● **ABOUT THIS EXERCISE**:
Answer with one number only: how many lines in this material contain the word "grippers"?

● **RECORDS FOR THIS TASK**:
****
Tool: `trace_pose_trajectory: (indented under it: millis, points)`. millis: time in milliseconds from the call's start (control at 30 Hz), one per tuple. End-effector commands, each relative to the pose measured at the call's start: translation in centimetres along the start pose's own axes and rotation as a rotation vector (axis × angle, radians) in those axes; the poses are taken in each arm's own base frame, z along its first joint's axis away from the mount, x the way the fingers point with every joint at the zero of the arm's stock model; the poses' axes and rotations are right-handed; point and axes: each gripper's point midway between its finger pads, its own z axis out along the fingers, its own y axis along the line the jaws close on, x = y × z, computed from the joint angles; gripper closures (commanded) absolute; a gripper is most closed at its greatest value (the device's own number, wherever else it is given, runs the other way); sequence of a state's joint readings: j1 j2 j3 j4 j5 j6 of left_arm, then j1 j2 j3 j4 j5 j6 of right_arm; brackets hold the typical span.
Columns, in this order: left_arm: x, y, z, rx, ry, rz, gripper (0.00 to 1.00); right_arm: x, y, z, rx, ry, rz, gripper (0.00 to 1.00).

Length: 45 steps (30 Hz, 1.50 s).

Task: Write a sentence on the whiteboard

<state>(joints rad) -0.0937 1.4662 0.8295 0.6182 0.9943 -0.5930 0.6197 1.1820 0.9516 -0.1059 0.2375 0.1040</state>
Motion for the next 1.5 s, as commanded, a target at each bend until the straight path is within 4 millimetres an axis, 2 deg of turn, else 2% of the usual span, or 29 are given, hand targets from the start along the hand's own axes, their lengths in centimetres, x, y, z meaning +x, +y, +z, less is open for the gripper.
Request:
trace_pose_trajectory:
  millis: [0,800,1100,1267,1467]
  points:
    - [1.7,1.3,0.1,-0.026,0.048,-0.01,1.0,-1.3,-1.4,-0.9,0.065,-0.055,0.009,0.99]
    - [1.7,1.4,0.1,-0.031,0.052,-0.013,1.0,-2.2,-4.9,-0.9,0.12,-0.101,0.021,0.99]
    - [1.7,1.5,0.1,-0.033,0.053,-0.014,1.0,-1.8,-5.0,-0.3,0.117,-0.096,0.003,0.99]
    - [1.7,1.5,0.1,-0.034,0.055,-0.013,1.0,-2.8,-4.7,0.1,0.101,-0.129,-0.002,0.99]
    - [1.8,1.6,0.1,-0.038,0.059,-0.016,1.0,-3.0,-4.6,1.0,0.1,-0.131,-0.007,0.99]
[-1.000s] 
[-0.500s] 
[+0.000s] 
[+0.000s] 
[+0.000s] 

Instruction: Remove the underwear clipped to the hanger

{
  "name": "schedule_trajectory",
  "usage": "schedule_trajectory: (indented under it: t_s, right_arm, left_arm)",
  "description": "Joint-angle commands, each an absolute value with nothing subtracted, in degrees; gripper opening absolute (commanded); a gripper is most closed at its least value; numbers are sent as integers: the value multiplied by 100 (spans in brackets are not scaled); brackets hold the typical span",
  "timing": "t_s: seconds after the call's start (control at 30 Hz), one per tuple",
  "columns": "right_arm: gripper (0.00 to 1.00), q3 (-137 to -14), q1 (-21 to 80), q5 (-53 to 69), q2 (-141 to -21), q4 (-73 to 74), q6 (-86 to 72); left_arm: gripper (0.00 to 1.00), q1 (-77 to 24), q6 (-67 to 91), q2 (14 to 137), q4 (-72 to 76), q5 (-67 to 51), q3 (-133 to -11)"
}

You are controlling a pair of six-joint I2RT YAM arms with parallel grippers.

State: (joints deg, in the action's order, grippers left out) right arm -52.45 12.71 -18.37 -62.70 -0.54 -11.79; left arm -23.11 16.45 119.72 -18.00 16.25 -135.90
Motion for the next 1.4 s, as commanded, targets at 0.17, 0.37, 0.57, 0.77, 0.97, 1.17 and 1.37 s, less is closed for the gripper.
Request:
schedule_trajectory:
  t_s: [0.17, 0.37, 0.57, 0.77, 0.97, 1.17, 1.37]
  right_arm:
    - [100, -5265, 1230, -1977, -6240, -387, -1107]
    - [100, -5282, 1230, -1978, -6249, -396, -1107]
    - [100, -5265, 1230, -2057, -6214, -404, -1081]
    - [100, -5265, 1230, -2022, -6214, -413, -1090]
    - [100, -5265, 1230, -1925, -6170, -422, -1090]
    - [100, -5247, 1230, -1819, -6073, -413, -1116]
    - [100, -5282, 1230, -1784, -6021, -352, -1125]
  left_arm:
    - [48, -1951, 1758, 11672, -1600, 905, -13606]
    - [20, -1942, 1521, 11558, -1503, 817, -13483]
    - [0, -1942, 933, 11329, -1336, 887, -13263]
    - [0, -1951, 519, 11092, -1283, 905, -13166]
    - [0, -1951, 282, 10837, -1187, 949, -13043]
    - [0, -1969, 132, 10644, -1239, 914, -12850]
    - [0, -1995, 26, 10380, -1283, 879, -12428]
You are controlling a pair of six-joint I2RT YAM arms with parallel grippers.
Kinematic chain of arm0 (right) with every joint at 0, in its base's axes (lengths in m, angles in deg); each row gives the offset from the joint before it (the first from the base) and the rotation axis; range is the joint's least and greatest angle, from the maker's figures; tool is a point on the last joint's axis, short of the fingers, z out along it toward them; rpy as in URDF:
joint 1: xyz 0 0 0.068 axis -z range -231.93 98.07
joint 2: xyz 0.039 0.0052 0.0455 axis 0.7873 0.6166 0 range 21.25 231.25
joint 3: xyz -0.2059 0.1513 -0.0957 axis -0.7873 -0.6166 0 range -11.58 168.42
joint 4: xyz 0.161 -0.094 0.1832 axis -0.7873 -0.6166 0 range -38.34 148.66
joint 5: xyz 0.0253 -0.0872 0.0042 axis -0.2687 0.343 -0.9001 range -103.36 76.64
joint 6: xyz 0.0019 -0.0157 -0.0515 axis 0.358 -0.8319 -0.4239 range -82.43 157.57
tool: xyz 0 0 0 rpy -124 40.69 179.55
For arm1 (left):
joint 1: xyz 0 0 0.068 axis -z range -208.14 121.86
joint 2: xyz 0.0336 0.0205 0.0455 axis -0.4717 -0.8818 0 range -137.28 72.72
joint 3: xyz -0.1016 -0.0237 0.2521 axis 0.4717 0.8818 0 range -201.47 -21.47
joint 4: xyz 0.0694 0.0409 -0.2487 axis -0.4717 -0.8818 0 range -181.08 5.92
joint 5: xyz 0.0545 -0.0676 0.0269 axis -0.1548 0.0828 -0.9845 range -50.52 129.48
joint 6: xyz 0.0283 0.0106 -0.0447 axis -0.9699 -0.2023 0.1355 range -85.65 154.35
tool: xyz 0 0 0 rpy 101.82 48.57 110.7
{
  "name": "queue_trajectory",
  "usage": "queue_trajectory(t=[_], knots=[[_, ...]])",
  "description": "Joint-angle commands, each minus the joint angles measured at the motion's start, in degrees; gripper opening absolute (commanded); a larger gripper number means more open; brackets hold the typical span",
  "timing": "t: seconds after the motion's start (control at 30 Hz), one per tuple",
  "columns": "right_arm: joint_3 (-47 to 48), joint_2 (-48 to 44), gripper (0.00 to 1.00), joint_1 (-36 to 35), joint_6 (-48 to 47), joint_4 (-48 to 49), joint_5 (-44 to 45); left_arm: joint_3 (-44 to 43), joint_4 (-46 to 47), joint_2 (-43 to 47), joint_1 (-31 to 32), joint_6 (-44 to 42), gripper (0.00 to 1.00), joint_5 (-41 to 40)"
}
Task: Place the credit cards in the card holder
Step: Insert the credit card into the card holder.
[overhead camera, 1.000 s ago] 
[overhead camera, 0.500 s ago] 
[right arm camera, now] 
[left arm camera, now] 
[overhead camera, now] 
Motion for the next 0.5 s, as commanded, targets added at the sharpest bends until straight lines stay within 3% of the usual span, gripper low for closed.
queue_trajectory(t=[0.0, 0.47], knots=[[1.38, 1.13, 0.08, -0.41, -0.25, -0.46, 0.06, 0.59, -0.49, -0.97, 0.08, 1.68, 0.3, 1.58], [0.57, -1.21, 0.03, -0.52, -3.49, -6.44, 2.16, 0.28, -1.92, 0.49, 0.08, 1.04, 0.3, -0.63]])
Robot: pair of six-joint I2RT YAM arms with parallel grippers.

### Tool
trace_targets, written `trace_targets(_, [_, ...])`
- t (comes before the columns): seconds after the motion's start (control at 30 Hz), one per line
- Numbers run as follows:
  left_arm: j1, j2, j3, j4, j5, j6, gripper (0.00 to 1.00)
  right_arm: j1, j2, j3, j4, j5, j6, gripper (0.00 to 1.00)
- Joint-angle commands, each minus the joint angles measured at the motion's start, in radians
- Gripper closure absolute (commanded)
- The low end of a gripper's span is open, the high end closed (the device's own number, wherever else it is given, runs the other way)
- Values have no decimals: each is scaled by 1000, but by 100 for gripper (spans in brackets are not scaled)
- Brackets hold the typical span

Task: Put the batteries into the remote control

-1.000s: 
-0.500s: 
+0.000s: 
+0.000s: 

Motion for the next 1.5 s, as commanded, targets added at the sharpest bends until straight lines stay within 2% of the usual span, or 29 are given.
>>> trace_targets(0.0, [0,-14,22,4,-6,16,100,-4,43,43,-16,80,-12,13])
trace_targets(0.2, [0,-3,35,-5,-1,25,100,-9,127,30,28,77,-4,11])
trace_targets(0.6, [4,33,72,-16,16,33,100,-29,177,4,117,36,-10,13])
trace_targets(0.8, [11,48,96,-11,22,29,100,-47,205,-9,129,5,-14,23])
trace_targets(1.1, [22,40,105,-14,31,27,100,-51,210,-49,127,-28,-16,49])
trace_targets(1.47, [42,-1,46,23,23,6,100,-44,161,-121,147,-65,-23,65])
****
● **TASK SOLUTION**:
4